WHAT IS REQUIRED: Return each line of the entries that holds the string "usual".

[Stored dataset items]
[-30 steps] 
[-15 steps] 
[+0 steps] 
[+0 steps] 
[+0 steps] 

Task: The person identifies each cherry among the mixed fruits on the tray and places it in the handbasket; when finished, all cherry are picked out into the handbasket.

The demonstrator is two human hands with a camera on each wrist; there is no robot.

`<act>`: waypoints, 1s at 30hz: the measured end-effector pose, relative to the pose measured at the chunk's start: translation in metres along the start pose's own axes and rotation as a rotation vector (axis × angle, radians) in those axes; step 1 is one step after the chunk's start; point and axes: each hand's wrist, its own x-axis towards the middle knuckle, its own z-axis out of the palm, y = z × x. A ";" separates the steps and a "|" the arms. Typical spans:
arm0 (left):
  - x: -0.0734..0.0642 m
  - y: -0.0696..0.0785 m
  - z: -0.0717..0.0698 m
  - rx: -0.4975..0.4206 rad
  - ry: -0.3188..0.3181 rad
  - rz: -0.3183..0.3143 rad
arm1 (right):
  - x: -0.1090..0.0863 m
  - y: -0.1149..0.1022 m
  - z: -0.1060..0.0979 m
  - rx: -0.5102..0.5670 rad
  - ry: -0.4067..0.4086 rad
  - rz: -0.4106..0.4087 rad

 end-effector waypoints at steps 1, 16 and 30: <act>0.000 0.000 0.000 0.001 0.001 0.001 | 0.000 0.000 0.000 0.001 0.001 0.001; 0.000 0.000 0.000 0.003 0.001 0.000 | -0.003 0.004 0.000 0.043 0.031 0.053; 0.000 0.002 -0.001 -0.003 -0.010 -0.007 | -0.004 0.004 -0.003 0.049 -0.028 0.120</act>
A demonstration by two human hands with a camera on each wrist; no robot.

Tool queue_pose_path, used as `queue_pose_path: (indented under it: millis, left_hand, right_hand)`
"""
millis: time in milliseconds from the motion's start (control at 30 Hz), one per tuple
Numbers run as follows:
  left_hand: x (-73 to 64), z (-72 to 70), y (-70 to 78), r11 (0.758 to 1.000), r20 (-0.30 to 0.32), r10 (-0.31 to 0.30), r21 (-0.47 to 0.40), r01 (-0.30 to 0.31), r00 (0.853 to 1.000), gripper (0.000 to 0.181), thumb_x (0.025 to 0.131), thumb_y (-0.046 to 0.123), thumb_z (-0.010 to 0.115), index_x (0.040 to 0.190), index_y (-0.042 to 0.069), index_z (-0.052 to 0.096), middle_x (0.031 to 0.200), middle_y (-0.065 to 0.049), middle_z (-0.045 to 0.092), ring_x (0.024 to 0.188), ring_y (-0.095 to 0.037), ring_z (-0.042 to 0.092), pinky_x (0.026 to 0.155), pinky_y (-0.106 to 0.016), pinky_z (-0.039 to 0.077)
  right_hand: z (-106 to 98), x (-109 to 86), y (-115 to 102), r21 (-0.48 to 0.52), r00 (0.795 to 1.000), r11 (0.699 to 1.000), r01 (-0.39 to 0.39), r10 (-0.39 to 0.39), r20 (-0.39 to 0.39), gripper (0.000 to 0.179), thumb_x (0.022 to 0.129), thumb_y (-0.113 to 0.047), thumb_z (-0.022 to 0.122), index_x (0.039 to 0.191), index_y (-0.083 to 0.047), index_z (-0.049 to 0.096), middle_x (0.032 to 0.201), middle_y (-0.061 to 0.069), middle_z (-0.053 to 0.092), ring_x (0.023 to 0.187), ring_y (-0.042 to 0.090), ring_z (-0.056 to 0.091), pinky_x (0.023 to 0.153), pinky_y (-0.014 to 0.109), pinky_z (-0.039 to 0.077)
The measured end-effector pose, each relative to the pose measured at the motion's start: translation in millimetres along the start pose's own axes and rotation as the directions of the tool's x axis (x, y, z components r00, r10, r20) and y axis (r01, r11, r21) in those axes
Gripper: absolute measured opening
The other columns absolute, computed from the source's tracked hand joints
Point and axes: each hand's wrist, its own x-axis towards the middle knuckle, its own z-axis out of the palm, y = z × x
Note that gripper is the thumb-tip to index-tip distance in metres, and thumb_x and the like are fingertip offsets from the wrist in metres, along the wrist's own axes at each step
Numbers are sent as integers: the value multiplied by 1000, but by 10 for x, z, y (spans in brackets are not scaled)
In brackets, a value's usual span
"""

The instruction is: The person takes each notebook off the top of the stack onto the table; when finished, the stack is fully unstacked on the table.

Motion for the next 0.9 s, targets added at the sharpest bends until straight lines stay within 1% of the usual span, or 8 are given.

TASK RESPONSE:
In brackets, a value's usual span
Motion for the next 0.9 s, targets added at the sharpest bends until straight lines stay within 1% of the usual span, or 8 are given.

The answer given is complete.